Sunday, March 11, 2012

All the tea from China

AT the wood-panelled Lock Cha tea-house in Hong Kong Park, on the Island side in Admiralty, teamaster Terrance Cheng is explaining the intricacies of myriad types of classic cha, from health-giving green and flowery jasmine to the delicate phoenix oolong. 
 
Our little group forms an arc around Teamaster Cheng at a long wooden table; his utensils have been set out with surgical precision and he explains slowly and lovingly the procedure for proper teamaking. I am pleased to see that rinsing and warming the pot -- he refers to the process as "seasoning" -- before adding the tea leaves are crucial steps.

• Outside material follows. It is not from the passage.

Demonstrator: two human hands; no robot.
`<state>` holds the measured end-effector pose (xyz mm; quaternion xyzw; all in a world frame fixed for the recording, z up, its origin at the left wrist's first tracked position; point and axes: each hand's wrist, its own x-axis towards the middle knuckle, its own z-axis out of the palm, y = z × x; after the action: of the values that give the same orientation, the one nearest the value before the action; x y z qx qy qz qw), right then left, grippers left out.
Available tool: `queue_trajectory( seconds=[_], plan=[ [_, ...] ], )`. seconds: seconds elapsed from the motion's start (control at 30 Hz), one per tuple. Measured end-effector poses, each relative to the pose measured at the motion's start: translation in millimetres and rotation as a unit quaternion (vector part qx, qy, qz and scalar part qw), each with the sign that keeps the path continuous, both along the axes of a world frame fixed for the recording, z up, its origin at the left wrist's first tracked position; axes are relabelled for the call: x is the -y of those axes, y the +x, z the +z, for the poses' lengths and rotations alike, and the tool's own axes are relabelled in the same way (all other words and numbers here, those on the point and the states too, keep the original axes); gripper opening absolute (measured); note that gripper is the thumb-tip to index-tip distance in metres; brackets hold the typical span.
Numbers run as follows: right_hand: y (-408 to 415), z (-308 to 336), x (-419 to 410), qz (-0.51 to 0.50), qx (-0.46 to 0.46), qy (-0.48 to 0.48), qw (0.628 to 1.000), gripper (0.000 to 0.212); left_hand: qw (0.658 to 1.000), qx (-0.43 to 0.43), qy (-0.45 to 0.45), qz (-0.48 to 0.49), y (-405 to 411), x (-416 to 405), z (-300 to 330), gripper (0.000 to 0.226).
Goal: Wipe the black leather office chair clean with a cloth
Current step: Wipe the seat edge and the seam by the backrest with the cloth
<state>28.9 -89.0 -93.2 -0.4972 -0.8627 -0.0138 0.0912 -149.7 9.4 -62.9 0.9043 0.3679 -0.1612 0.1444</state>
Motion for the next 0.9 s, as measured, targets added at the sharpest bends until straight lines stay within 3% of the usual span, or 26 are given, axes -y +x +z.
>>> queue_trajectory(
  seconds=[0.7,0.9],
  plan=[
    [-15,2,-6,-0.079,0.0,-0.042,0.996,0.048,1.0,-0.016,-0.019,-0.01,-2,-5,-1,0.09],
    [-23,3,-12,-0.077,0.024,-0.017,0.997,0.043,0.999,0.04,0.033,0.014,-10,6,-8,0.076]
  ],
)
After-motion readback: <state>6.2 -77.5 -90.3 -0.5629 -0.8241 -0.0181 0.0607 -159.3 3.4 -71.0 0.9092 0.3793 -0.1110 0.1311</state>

I grew up with a mother who insisted on the ceremony of tea-taking and would have quite liked to put on gloves and a hat if she had neighbourhood ladies in for afternoon tea in the front parlour (savagely dusted, reserved for "best" and if the Queen should happen to pop by).

Lock Cha, sometimes spelled as Lok Cha, was founded by Ip Wing-chi, a tea trader and connoisseur who retails pure, single-harvest, estate tea from a handful of China's provinces in green, red, greenish oolong, white, the increasingly rare yellow and twice-fermented black varieties. He also runs a larger tea shop on Queen's Road in Central, and prettily wrapped packets of leaves are sold at both outlets.

Teamaster Cheng explains that green tea contains a high amount of antioxidants and says that connoisseurs prefer theirs served in a glass "to better see and appreciate the delicate shape of the leaves".
He makes our pot of green tea with water of a lower temperature (just off the boil, I would say) than the phoenix oolong that follows.

The consensus among our group of novices is that the latter is more delicious, with distinct floral notes. Teamaster Cheng further advises that the longer the tea is steeped, the richer it becomes; I get the sense one could "grow" a pot all day, replenishing the leaves to form almost a kind of stock.

Our afternoon session is one of many free activities on offer as part of the Hong Kong Tourism Board's Cultural Kaleidoscope program, which gives visitors insights into various Chinese traditions, such as tai chi, feng shui and even making festival mooncakes.

With its calligraphy scrolls hung like vertical banners and ornamented room dividers, Lock Cha tea-house is a fragrant sanctuary that seems far removed from the purposeful metropolis on its doorstep. Also in Hong Kong Park is the uniquely specialised Museum of Tea Ware, housed in the 1840s-built Flagstaff House, the oldest surviving colonial building in this one-time British territory.

In a series of tall-ceilinged rooms with french doors is displayed a 600-strong collection of all the utensils and paraphernalia of oriental tea, including precious ceramics from the storied Ming dynasty and humble but pretty little Yixing purplish clay teapots that would have been passed down through generations of rural families.

Some of the more decorative pots have melon-stalk or animal-shaped lids or are designed like fish, with pouting lips for spouts. It's a curious collection and entry is free; you may never feel the same about teabags again.

Susan Kurosawa was a guest of the Hong Kong Tourism Board.